Attaque à Villeneuve-Saint-Georges: les pompiers sont-ils en danger ?

Après la mort d'un sapeur-pompier mardi lors d'une intervention à Villeneuve-Saint-Georges (Val-de-Marne), la sécurité et la formation des sauveteurs sont remises en question.

Beaucoup d'interrogations sur la sécurité des pompiers après l'agression mardi de deux d'entre eux à Villeneuve-Saint-Georges (Val-de-Marne), dont l'un, Geoffroy Henry, 27 ans, a été tué à l'arme blanche par un homme de 31 ans en "crise de démence".

Faire face à l'évolution de la violence

Alors les pompiers sont-ils suffisamment préparés ? Pour Laurent Vibert, expert en gestion de crise et lui même ancien pompier de Paris, s'il est difficile de faire face à toutes les menaces rencontrées dans ce métier, les sapeurs-pompiers ont dans leur formation initiale des modules permettant d'appréhender ces niveaux de violences:

"Il y a quelques années on ne le faisait pas donc c'est un plus, mais on constate une évolution de la violence notamment dans les grandes cités, dans les grandes villes et à Paris bien évidemment."

L'encadrement des forces de police nécessaire

"Le sapeur-pompier est là pour sauver, apporter du secours, notamment des gestes d'urgence. Lorsqu'on a une personne schizophrène, sous l'emprise de drogues, même à trois hommes c'est parfois très difficile de contenir une violence pareille. Je pense que dans ces là c'est surtout l'effet de surprise: lorsque l'on vient de parler avec la victime et qu'elle revient et vous porte des coups de couteau on ne peut pas faire grand chose malheureusement", poursuit-il.
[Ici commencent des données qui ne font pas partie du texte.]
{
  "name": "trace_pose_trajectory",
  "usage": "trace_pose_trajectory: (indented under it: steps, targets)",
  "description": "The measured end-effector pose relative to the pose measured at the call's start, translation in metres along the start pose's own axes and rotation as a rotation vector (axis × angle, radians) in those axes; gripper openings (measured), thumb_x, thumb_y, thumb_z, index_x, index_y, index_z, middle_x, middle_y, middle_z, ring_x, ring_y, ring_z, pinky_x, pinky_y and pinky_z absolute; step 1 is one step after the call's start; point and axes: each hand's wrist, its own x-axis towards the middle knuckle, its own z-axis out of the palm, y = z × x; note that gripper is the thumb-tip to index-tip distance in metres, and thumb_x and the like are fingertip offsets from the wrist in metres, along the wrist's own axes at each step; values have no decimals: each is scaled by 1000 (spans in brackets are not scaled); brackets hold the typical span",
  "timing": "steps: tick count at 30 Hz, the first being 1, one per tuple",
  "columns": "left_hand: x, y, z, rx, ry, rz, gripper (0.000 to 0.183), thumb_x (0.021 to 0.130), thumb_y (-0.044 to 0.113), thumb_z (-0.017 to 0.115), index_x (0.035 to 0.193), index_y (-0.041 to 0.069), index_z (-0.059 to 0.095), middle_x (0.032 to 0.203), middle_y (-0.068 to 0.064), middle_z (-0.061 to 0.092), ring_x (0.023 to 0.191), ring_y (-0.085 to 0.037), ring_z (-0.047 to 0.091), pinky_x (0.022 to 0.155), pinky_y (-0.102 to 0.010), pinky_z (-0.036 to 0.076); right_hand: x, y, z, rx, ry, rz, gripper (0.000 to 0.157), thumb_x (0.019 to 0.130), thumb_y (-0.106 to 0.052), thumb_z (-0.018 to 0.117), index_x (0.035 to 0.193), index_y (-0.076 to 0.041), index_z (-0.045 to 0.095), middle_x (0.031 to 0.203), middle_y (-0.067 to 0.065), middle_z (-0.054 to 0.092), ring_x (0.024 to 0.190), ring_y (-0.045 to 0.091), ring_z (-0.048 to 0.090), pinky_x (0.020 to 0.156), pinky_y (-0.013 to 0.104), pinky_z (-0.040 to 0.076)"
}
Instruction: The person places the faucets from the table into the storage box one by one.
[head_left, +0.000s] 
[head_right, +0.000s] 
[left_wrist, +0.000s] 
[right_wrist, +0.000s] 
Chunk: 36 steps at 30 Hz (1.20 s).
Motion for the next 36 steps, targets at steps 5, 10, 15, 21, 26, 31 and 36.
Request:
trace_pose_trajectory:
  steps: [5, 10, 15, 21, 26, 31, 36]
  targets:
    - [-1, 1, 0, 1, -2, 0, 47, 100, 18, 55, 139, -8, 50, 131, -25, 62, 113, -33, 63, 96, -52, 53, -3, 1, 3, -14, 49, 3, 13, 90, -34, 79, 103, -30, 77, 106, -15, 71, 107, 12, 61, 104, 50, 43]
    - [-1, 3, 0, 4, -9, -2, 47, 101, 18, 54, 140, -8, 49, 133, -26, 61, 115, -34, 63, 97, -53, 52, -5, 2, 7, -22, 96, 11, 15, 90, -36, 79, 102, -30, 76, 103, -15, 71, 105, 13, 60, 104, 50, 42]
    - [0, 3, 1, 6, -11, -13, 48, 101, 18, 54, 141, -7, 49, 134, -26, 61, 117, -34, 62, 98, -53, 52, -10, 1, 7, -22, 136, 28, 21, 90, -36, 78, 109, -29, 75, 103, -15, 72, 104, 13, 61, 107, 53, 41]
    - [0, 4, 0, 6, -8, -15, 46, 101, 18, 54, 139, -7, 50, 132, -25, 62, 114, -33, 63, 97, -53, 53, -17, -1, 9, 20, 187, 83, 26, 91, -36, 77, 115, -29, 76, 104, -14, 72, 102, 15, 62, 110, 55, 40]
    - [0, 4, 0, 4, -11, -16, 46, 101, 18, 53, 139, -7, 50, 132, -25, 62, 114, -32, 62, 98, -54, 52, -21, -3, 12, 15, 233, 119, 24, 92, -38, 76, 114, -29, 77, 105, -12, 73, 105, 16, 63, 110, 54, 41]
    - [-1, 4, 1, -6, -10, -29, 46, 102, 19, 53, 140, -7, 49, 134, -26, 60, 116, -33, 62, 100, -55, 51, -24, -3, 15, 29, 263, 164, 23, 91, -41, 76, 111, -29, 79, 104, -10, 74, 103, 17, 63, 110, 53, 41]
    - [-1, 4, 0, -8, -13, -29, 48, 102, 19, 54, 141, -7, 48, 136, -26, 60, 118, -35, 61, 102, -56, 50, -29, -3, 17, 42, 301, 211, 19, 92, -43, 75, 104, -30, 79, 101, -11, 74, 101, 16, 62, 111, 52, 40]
Pour Laurent Vibert, il serait préférable dans ce genre de cas à risque que les trois entités, médicale, sauvetage et forces de police soient présentes sur les lieux: "Pour pouvoir assurer la sécurité, et des sauveteurs, et de la personne qui est en démence, c'est un minimum", juge-t-il.

Le droit de retrait

Pour l'expert, les pompiers sont désormais contraints à se poser les bonnes questions avant une intervention:

"Il va parfois falloir faire la part des choses entre aller dans une cité pour éteindre des feux de poubelles, des feux de voitures, et attendre une urgence réelle, parce que parfois derrière, c'est un guet-apens."

Laurent Vibert insiste également sur la possibilité pour les sapeurs-pompiers professionnels ou volontaires d'exercer leur droit de retrait: "Si leur vie est en danger, ils ne s'engageront pas et c'est un risque puisque c'est la société qui du coup ne sera pas secourue", conclut-il.